> [MATERIAL PROVIDED]

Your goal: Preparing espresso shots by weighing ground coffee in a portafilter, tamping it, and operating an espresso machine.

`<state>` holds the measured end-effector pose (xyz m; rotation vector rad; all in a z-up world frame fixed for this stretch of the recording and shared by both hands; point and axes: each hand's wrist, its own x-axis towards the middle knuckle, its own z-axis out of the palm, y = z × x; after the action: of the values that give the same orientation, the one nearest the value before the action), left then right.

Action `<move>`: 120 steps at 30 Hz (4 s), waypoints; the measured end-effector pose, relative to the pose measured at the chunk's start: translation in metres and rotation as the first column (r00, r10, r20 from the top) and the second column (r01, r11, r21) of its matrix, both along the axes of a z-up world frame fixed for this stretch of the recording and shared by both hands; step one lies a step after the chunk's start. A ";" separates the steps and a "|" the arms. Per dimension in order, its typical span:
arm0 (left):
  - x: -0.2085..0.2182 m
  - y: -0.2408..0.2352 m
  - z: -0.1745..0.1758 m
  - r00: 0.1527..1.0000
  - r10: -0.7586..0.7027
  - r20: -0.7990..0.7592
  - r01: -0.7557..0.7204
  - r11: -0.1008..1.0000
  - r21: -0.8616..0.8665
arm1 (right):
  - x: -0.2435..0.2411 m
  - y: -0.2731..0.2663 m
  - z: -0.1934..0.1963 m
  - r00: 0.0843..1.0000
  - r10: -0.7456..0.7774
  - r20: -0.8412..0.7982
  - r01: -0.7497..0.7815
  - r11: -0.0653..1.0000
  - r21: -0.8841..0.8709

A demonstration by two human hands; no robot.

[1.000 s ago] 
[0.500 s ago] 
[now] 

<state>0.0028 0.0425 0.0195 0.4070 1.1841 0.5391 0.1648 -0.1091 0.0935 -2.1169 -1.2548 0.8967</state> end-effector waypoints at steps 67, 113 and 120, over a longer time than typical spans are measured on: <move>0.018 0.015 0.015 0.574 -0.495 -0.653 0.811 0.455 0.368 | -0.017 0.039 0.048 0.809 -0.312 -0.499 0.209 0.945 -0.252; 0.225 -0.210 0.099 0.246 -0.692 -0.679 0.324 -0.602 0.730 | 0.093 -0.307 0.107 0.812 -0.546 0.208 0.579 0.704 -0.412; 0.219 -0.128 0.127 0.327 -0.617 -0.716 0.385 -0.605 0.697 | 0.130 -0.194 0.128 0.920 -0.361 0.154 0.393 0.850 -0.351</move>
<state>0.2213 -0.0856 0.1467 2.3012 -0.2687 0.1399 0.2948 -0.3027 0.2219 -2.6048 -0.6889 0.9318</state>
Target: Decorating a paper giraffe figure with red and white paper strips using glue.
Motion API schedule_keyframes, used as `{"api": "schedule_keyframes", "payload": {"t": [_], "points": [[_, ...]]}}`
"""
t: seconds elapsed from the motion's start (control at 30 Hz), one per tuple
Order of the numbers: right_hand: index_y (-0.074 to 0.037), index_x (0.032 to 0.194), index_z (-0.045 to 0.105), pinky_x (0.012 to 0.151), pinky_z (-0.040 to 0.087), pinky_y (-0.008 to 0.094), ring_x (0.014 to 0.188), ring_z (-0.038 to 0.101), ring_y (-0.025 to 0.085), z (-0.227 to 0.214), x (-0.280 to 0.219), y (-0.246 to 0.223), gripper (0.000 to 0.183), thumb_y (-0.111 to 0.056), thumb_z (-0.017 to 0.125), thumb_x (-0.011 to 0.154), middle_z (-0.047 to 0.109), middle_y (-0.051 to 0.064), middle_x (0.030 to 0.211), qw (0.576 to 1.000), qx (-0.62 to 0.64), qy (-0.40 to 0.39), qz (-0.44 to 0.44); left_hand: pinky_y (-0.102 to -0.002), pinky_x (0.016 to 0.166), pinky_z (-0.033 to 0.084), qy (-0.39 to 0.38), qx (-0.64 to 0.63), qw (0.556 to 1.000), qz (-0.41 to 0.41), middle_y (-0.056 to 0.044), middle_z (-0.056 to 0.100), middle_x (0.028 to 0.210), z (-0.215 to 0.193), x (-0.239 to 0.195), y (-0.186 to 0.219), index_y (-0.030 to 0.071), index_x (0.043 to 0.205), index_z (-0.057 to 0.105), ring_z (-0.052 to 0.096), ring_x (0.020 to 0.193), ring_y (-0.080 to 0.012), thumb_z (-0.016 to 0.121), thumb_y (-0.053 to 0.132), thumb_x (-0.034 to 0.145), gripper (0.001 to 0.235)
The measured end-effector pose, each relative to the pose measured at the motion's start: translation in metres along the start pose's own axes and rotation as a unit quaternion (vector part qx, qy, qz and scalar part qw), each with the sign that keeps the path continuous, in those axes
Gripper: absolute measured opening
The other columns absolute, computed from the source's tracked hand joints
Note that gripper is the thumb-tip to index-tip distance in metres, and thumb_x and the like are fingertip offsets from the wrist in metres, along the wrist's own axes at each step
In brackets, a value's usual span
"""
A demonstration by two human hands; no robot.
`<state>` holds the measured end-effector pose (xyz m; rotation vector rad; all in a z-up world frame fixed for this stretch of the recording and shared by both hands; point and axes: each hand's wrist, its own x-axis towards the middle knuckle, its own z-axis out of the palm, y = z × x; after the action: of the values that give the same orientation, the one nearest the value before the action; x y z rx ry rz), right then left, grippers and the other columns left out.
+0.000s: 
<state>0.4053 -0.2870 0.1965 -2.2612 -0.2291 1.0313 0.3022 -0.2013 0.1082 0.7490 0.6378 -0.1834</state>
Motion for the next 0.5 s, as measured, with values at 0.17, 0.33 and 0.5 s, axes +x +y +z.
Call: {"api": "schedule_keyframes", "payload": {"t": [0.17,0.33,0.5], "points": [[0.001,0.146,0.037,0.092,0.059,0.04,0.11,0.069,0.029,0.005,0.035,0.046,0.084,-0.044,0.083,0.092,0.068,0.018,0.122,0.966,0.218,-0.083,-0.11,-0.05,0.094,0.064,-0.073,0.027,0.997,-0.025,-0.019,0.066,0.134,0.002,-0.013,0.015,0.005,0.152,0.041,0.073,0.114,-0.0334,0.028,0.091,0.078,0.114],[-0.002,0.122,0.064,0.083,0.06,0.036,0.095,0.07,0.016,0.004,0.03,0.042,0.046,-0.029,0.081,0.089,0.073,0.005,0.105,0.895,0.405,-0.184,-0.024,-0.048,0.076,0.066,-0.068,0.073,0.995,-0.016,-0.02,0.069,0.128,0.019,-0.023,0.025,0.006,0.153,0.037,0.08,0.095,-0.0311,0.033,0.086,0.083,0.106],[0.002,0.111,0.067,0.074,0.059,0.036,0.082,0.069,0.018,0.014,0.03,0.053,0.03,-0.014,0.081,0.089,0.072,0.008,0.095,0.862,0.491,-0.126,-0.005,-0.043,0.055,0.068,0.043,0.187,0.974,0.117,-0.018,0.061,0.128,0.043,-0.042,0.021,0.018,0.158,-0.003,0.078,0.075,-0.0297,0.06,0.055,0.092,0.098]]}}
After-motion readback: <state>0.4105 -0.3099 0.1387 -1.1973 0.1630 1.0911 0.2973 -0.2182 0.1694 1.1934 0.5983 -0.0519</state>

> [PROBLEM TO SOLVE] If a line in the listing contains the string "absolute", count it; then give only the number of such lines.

> [ANSWER SECTION] 2